AP Psychology students, collaborating in design and application teams, used their ideation and problem-solving skills and leveraged the materials and space of the new Innovation Lab recently to model a sense organ (vision or hearing), explain the mode of transduction (process of converting one form of energy into another) for that sense, and connect that sense to various perceptual concepts and disorders.
This hands-on learning experience was comprised of 3 phases:
- Planning Phase: To succeed in the planning phase, students quickly organized themselves into design and application teams. The design teams collaborated with one another and with Kathryn Warren, Innovation Lab Director, and Heather Parker, Social Sciences Faculty, to create a plan to design their sense organ leveraging their deep understanding of the structure and function of each component. In parallel, the application teams worked together to identify a plan to present the perceptual concepts and disorders related to the eye and the ear.
- Production Phase: Students put their plans into action! Experimenting with ideas and materials, students debated, took risks, and learned through trial-and-error to create explanatory models of their sense organ, to complete the application work, and to prepare to present their project as a cohesive whole.

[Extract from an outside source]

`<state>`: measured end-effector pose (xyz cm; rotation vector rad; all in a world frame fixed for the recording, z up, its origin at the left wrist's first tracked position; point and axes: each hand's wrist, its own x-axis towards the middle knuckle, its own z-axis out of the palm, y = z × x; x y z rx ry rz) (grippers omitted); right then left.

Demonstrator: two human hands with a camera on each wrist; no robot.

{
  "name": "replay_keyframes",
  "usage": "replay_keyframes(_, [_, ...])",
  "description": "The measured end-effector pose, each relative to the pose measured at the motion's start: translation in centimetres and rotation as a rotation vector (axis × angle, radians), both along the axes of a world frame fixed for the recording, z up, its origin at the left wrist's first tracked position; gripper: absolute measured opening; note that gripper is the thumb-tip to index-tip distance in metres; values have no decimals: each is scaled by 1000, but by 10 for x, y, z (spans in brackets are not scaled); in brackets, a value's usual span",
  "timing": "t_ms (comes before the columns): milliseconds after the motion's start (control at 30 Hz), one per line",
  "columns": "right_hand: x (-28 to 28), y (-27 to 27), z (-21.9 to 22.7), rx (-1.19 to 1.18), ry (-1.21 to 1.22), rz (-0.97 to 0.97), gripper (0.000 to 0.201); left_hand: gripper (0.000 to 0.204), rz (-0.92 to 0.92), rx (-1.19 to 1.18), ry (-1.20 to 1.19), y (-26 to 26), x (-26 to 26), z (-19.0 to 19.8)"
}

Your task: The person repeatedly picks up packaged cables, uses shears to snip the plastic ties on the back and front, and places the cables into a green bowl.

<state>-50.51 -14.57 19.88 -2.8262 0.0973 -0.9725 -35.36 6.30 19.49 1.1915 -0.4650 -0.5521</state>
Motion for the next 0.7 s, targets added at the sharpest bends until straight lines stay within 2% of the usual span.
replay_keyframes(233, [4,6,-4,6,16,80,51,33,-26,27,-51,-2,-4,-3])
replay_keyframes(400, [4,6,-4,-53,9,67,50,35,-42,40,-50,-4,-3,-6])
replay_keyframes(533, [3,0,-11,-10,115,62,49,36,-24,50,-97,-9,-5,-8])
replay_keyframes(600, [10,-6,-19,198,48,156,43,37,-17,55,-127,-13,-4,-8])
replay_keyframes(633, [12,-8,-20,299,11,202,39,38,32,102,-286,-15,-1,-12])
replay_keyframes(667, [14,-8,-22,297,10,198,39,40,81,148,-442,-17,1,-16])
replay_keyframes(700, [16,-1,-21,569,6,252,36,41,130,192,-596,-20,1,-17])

- Sensation and Perception Presentation: Using a mini science fair approach, the teams presented their models and taught their concepts and disorders to classmates and staffulty.
Mrs. Parker was eager to use the Innovation Lab for this project since she felt it "provides the perfect space for students to experience the contexts that we know lead to longer term learning and retention, such as collaborative problem solving, experiencing content through multiple modalities (rather than simply reading or listening to a lecture), and the opportunity to teach others what you knew." Mrs. Parker described additional benefits to this experience, pointing out, "Although not immediately knowing what the end-product will look like can be stressful at the outset, getting comfortable taking initiative, communicating ideas, researching possibilities, and taking some risks are crucial skills to develop at this point in the students' lives."
Ms. Warren described this project as, "Students were challenged to take what they had learned through language and 2D imagery and translate that information to a three dimensional understanding of the structure. From this vision, they needed to work together to devise a plan for bringing that vision to life using the materials available in the lab. Students demonstrated resourcefulness and creativity turning their concepts into tangible models that effectively communicated the essential structural components to their audience."
Reflecting on their experience, the students, all of whom are seniors, described the experience and benefits of working in the Innovation Lab:
Alexis Garcia: "We wanted to engage people in our project so we developed a hearing test. We had the opportunity to share ideas with the design team. We used the Lab whiteboards to brainstorm. It felt collaborative and interactive."
Augusta DeMartin, Tori Maronian, Marina Mirianthopoulos, Ava Robinowitz: "The Lab space feels creative and the many tools made it so easy to put our ideas into action. We could brainstorm and build our project during class time and outside of class."
Caroline Eagleton: "It was awesome to use the Lab. This is my first time building a 3D model and we got to work in design and application teams to identify the model for the eye."
Grady Boruchin, JD Goldenberg, Harper Thorson: "It was exciting and fun to work in the Innovation Lab because we worked as a team and we could experiment with a range of materials to make our display. Completing a hands-on project and collaborating in such an amazing space was cool.